§ **YOUR INSTRUCTIONS**:
Report each line of the data that includes the word "camera".

§ **MATERIAL FOR THIS EXERCISE**:
· · · · · · ·

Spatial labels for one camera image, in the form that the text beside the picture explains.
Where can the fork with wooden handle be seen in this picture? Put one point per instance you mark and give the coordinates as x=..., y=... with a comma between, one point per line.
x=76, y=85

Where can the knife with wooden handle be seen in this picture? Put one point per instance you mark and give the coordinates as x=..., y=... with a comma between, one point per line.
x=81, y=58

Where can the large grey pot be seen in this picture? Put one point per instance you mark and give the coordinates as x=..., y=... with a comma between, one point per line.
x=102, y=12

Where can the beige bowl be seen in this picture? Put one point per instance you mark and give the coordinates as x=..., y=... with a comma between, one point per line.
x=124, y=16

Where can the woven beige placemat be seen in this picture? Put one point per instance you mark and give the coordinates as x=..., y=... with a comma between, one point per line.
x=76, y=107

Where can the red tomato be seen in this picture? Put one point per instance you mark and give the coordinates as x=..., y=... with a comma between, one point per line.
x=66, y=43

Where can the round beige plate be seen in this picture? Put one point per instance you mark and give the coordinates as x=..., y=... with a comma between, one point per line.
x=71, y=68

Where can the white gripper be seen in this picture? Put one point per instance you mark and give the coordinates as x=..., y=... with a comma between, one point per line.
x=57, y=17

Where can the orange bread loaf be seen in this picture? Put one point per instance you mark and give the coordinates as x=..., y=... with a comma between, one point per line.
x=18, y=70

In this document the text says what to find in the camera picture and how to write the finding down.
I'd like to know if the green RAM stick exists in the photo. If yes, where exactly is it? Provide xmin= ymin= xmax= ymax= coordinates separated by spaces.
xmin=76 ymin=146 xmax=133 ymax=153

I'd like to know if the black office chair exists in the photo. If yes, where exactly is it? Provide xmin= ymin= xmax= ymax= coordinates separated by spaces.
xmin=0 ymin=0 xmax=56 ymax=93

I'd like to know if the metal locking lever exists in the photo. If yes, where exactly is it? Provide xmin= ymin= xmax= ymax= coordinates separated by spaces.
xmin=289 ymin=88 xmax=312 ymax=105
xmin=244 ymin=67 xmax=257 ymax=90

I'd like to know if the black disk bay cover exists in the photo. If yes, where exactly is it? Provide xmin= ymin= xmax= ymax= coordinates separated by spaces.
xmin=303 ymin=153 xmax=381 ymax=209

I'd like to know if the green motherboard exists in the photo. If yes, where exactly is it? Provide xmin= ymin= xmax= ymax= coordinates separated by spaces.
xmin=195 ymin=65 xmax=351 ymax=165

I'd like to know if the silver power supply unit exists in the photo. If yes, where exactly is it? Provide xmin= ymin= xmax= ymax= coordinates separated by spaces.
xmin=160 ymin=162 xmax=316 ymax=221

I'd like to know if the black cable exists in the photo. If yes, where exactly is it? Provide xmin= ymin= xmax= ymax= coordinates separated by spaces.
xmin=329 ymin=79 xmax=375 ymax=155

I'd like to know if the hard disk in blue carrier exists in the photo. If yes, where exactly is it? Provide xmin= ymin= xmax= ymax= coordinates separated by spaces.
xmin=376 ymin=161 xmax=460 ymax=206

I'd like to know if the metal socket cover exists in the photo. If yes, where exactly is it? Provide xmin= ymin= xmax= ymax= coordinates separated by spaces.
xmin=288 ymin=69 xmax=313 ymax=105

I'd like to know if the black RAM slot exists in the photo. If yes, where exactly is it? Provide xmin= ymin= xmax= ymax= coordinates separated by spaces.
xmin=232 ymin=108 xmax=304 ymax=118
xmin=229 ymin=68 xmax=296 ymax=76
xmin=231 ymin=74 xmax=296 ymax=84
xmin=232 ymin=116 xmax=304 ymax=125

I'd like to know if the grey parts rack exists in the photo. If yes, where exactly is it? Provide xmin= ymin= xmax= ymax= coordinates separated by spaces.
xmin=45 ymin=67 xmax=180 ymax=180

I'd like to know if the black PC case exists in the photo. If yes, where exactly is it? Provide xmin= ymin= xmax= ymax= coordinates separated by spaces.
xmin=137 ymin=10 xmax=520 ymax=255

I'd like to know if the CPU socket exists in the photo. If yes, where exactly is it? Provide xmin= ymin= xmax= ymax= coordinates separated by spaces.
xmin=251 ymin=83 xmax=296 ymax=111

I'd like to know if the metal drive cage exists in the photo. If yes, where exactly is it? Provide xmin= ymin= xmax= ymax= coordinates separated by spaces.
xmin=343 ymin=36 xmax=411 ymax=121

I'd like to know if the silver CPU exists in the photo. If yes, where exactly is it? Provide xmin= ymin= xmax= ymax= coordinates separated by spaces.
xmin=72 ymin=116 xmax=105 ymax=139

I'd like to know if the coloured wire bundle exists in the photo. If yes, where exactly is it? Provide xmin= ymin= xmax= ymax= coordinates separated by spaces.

· · · · · · ·

§ **PROBLEM SOLUTION**:
Spatial labels for one camera image, in the form that the text beside the picture explains.
In this document the text says what to find in the camera picture and how to write the finding down.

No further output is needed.